What you will do: In the data below, find the line that contains "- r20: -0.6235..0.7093" and the line that contains "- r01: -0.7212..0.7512". Copy both, plus every line between them, exactly.

======== Given material ========

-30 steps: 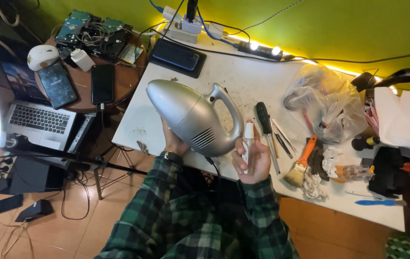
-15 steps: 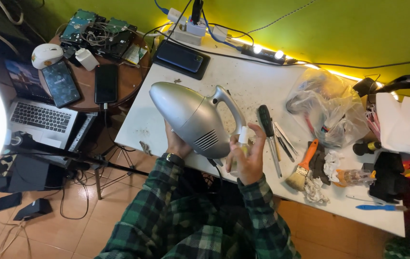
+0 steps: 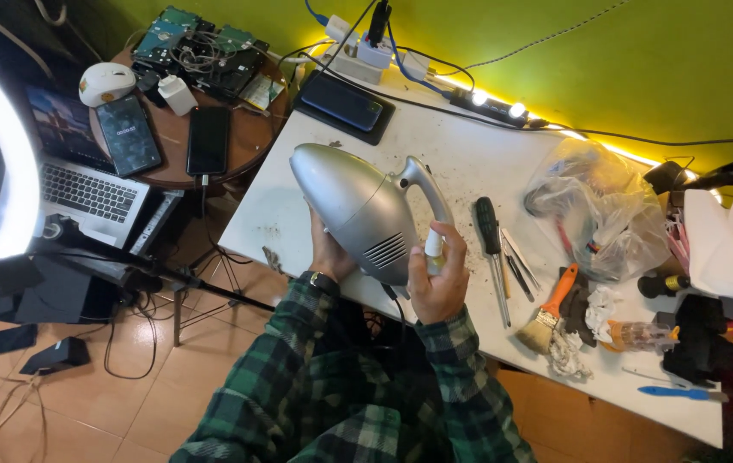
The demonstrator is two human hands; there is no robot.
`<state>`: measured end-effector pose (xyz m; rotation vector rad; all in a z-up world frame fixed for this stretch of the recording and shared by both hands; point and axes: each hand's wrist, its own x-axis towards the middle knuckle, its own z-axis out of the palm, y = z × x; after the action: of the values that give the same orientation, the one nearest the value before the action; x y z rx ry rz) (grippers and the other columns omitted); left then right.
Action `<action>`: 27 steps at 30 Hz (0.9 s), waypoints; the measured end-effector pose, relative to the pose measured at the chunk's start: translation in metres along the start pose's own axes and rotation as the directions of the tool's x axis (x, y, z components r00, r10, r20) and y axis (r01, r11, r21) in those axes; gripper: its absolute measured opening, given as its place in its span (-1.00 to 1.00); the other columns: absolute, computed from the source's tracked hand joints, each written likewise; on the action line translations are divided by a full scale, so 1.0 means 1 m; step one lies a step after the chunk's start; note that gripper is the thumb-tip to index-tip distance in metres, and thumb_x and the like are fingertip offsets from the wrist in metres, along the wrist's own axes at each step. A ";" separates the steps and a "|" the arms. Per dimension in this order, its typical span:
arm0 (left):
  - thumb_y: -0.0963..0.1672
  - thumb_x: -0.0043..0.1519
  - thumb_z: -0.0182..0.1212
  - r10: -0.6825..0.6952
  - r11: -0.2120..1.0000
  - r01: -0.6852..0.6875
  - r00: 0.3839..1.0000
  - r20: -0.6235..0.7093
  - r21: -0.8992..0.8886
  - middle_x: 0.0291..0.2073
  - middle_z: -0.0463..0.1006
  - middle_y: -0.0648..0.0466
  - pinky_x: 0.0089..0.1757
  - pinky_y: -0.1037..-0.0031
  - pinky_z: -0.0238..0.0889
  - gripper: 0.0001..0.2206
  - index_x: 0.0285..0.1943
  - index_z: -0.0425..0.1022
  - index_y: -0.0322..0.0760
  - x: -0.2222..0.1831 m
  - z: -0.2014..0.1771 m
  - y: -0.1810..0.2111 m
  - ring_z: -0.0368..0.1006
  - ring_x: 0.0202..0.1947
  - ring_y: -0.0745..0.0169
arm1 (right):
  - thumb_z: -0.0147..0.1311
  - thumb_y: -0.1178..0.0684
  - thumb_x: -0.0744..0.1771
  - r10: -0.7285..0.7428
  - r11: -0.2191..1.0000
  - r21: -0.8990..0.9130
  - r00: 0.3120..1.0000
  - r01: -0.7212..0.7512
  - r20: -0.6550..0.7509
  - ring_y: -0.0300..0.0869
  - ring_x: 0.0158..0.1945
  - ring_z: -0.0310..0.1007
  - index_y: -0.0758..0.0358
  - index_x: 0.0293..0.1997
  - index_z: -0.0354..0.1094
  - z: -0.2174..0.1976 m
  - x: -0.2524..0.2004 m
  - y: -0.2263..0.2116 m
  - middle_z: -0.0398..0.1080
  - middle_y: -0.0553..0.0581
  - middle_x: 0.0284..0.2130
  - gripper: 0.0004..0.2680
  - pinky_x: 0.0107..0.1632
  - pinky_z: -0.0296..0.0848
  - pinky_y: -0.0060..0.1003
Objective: Disassembling, cleaning, and reassembling a handheld vacuum cleaner at a workbench using a cloth and cleaning solution.
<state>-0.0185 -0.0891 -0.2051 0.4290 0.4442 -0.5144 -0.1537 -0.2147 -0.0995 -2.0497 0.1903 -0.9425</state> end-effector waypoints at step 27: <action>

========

Response to this task:
  - r20: -0.6235..0.7093
  - r21: -0.8992..0.8886
  - middle_x: 0.0291..0.2073
  - middle_z: -0.0463..0.1006
  - middle_y: -0.0648..0.0466
  - pinky_x: 0.0089..0.1757
  - pinky_y: -0.1037..-0.0031
  - pinky_z: -0.0238..0.0889
  - gripper: 0.0001..0.2206
  - index_x: 0.0285..0.1943
  - index_z: -0.0425..0.1022
  - index_y: -0.0322..0.0760
  - x: -0.2222..0.1831 m
  - z: -0.2014..0.1771 m
  - y: -0.1810..0.2111 m
  - ring_z: -0.0368..0.1006
  - ring_x: 0.0202..0.1947
  - ring_y: -0.0745..0.0169
arm1 (right):
  - thumb_z: -0.0147..0.1311
  - thumb_y: -0.1178..0.0684
  - thumb_x: -0.0744..0.1771
  - r10: -0.7285..0.7428
  - r11: -0.2191..1.0000
  - r21: -0.8990..0.9130
  - r00: 0.3120..1.0000
  - r01: -0.7212..0.7512

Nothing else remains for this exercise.